### Goal of the exercise
Copy all of the records below verbatim.

- - - - -

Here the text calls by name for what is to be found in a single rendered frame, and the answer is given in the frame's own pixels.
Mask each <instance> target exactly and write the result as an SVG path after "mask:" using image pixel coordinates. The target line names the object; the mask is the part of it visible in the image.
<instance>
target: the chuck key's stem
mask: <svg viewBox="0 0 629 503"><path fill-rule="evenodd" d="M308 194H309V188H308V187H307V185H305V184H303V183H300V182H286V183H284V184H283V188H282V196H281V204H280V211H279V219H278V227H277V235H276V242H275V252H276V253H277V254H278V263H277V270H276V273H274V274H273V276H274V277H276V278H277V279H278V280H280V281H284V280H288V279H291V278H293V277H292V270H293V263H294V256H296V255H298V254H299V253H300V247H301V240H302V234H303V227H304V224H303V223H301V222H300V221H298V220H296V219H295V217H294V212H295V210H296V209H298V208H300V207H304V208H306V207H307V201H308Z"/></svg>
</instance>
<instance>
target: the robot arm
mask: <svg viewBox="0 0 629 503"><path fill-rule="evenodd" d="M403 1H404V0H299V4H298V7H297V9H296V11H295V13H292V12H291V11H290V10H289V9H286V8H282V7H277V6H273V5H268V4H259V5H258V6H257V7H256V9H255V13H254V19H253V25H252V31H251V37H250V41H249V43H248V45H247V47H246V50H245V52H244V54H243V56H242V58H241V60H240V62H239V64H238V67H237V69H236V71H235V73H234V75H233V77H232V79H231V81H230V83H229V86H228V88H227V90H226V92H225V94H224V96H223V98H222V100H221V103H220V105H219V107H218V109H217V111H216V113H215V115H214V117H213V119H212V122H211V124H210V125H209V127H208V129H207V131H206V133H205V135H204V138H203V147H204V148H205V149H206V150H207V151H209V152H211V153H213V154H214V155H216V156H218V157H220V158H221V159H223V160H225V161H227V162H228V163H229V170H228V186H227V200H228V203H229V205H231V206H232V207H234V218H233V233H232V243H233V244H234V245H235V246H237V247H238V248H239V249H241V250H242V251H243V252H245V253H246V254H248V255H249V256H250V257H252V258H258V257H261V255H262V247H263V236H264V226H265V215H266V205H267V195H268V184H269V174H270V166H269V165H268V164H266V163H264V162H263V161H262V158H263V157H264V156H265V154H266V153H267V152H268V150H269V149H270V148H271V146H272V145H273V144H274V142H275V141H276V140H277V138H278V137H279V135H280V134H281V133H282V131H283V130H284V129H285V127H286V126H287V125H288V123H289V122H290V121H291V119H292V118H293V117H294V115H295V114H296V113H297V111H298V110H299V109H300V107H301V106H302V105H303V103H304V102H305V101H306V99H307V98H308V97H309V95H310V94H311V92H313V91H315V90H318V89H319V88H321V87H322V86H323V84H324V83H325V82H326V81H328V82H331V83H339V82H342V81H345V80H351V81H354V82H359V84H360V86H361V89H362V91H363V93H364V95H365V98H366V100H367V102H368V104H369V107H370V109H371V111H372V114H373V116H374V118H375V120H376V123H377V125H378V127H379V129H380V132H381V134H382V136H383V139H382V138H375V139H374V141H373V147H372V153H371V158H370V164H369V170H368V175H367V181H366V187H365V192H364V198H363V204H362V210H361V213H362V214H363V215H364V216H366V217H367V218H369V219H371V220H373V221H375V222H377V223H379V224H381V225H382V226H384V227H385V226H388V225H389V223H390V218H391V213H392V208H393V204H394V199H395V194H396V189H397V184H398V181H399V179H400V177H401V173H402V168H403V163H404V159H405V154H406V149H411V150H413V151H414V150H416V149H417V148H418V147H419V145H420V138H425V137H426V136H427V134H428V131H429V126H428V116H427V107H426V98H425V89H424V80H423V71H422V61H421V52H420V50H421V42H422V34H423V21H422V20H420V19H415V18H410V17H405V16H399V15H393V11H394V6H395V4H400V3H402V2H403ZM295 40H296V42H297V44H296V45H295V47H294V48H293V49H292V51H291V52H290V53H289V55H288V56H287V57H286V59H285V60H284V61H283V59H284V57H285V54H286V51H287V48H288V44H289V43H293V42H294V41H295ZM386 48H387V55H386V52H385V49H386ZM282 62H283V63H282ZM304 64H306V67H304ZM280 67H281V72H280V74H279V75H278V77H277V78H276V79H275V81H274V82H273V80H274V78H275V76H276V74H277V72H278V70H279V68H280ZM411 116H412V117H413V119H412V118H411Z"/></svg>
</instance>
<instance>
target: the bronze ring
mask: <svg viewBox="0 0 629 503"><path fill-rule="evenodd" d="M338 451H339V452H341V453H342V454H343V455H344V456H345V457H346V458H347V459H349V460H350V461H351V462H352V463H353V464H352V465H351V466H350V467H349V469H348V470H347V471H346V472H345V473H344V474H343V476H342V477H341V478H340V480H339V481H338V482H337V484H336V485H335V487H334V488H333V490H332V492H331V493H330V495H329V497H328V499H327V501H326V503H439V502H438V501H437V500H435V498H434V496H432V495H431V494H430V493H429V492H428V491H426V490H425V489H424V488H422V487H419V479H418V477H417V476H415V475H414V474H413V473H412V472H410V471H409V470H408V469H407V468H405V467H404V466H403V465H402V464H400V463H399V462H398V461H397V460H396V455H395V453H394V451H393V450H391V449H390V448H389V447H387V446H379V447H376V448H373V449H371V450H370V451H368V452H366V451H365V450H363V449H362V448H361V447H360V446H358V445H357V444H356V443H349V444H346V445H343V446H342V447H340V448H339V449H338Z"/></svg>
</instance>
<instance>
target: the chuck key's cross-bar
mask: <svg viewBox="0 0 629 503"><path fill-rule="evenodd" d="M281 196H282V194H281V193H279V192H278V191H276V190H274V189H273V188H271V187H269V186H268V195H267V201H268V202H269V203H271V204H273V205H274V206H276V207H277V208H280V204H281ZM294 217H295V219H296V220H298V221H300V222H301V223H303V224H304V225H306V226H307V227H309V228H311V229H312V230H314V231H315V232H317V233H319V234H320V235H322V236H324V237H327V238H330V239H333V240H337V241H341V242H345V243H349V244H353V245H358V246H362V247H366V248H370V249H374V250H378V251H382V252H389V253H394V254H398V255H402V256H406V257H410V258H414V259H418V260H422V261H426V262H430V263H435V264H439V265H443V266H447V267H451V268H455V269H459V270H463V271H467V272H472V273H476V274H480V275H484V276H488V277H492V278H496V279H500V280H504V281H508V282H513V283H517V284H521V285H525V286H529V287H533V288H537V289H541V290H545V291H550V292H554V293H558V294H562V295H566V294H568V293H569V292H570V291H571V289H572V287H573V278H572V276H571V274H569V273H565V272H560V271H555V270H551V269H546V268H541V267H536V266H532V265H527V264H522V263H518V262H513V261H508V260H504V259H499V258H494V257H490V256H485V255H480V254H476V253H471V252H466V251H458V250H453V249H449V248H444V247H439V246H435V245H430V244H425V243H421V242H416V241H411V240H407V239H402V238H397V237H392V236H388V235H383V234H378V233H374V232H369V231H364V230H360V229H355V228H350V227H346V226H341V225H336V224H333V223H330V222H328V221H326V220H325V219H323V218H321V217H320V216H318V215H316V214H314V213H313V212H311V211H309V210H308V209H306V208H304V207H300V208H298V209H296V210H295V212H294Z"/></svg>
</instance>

- - - - -

### Answer section
Here the text calls by name for what is to be found in a single rendered frame, and the answer is given in the frame's own pixels.
Mask each <instance> target exactly and write the result as an SVG path after "mask:" using image pixel coordinates. The target line names the object; the mask is the part of it visible in the image.
<instance>
target: the chuck key's stem
mask: <svg viewBox="0 0 629 503"><path fill-rule="evenodd" d="M308 194H309V188H308V187H307V185H305V184H303V183H300V182H286V183H284V184H283V188H282V196H281V204H280V211H279V219H278V227H277V235H276V242H275V252H276V253H277V254H278V263H277V270H276V273H274V274H273V276H274V277H276V278H277V279H278V280H280V281H284V280H288V279H291V278H293V277H292V270H293V263H294V256H296V255H298V254H299V253H300V247H301V240H302V234H303V227H304V224H303V223H301V222H300V221H298V220H296V219H295V217H294V212H295V210H296V209H298V208H300V207H304V208H306V207H307V201H308Z"/></svg>
</instance>
<instance>
target: the robot arm
mask: <svg viewBox="0 0 629 503"><path fill-rule="evenodd" d="M403 1H404V0H299V4H298V7H297V9H296V11H295V13H292V12H291V11H290V10H289V9H286V8H282V7H277V6H273V5H268V4H259V5H258V6H257V7H256V9H255V13H254V19H253V25H252V31H251V37H250V41H249V43H248V45H247V47H246V50H245V52H244V54H243V56H242V58H241V60H240V62H239V64H238V67H237V69H236V71H235V73H234V75H233V77H232V79H231V81H230V83H229V86H228V88H227V90H226V92H225V94H224V96H223V98H222V100H221V103H220V105H219V107H218V109H217V111H216V113H215V115H214V117H213V119H212V122H211V124H210V125H209V127H208V129H207V131H206V133H205V135H204V138H203V147H204V148H205V149H206V150H207V151H209V152H211V153H213V154H214V155H216V156H218V157H220V158H221V159H223V160H225V161H227V162H228V163H229V170H228V186H227V200H228V203H229V205H231V206H232V207H234V218H233V233H232V243H233V244H234V245H235V246H237V247H238V248H239V249H241V250H242V251H243V252H245V253H246V254H248V255H249V256H250V257H252V258H258V257H261V255H262V247H263V236H264V226H265V215H266V205H267V195H268V184H269V174H270V166H269V165H268V164H266V163H264V162H263V161H262V158H263V157H264V156H265V154H266V153H267V152H268V150H269V149H270V148H271V146H272V145H273V144H274V142H275V141H276V140H277V138H278V137H279V135H280V134H281V133H282V131H283V130H284V129H285V127H286V126H287V125H288V123H289V122H290V121H291V119H292V118H293V117H294V115H295V114H296V113H297V111H298V110H299V109H300V107H301V106H302V105H303V103H304V102H305V101H306V99H307V98H308V97H309V95H310V94H311V92H313V91H315V90H318V89H319V88H321V87H322V86H323V84H324V83H325V82H326V81H328V82H331V83H339V82H342V81H345V80H351V81H354V82H359V84H360V86H361V89H362V91H363V93H364V95H365V98H366V100H367V102H368V104H369V107H370V109H371V111H372V114H373V116H374V118H375V120H376V123H377V125H378V127H379V129H380V132H381V134H382V136H383V139H382V138H375V139H374V141H373V147H372V153H371V158H370V164H369V170H368V175H367V181H366V187H365V192H364V198H363V204H362V210H361V213H362V214H363V215H364V216H366V217H367V218H369V219H371V220H373V221H375V222H377V223H379V224H381V225H382V226H384V227H385V226H388V225H389V223H390V218H391V213H392V208H393V204H394V199H395V194H396V189H397V184H398V181H399V179H400V177H401V173H402V168H403V163H404V159H405V154H406V149H411V150H413V151H414V150H416V149H417V148H418V147H419V145H420V138H425V137H426V136H427V134H428V131H429V126H428V116H427V107H426V98H425V89H424V80H423V71H422V61H421V52H420V50H421V42H422V34H423V21H422V20H420V19H415V18H410V17H405V16H399V15H393V11H394V6H395V4H400V3H402V2H403ZM295 40H296V42H297V44H296V45H295V47H294V48H293V49H292V51H291V52H290V53H289V55H288V56H287V57H286V59H285V60H284V61H283V59H284V57H285V54H286V51H287V48H288V44H289V43H293V42H294V41H295ZM386 48H387V55H386V52H385V49H386ZM282 62H283V63H282ZM304 64H306V67H304ZM280 67H281V72H280V74H279V75H278V77H277V78H276V79H275V81H274V82H273V80H274V78H275V76H276V74H277V72H278V70H279V68H280ZM411 116H412V117H413V119H412V118H411Z"/></svg>
</instance>
<instance>
target: the bronze ring
mask: <svg viewBox="0 0 629 503"><path fill-rule="evenodd" d="M338 451H339V452H341V453H342V454H343V455H344V456H345V457H346V458H347V459H349V460H350V461H351V462H352V463H353V464H352V465H351V466H350V467H349V469H348V470H347V471H346V472H345V473H344V474H343V476H342V477H341V478H340V480H339V481H338V482H337V484H336V485H335V487H334V488H333V490H332V492H331V493H330V495H329V497H328V499H327V501H326V503H439V502H438V501H437V500H435V498H434V496H432V495H431V494H430V493H429V492H428V491H426V490H425V489H424V488H422V487H419V479H418V477H417V476H415V475H414V474H413V473H412V472H410V471H409V470H408V469H407V468H405V467H404V466H403V465H402V464H400V463H399V462H398V461H397V460H396V455H395V453H394V451H393V450H391V449H390V448H389V447H387V446H379V447H376V448H373V449H371V450H370V451H368V452H366V451H365V450H363V449H362V448H361V447H360V446H358V445H357V444H356V443H349V444H346V445H343V446H342V447H340V448H339V449H338Z"/></svg>
</instance>
<instance>
target: the chuck key's cross-bar
mask: <svg viewBox="0 0 629 503"><path fill-rule="evenodd" d="M281 196H282V194H281V193H279V192H278V191H276V190H274V189H273V188H271V187H269V186H268V195H267V201H268V202H269V203H271V204H273V205H274V206H276V207H277V208H280V204H281ZM294 217H295V219H296V220H298V221H300V222H301V223H303V224H304V225H306V226H307V227H309V228H311V229H312V230H314V231H315V232H317V233H319V234H320V235H322V236H324V237H327V238H330V239H333V240H337V241H341V242H345V243H349V244H353V245H358V246H362V247H366V248H370V249H374V250H378V251H382V252H389V253H394V254H398V255H402V256H406V257H410V258H414V259H418V260H422V261H426V262H430V263H435V264H439V265H443V266H447V267H451V268H455V269H459V270H463V271H467V272H472V273H476V274H480V275H484V276H488V277H492V278H496V279H500V280H504V281H508V282H513V283H517V284H521V285H525V286H529V287H533V288H537V289H541V290H545V291H550V292H554V293H558V294H562V295H566V294H568V293H569V292H570V291H571V289H572V287H573V278H572V276H571V274H569V273H565V272H560V271H555V270H551V269H546V268H541V267H536V266H532V265H527V264H522V263H518V262H513V261H508V260H504V259H499V258H494V257H490V256H485V255H480V254H476V253H471V252H466V251H458V250H453V249H449V248H444V247H439V246H435V245H430V244H425V243H421V242H416V241H411V240H407V239H402V238H397V237H392V236H388V235H383V234H378V233H374V232H369V231H364V230H360V229H355V228H350V227H346V226H341V225H336V224H333V223H330V222H328V221H326V220H325V219H323V218H321V217H320V216H318V215H316V214H314V213H313V212H311V211H309V210H308V209H306V208H304V207H300V208H298V209H296V210H295V212H294Z"/></svg>
</instance>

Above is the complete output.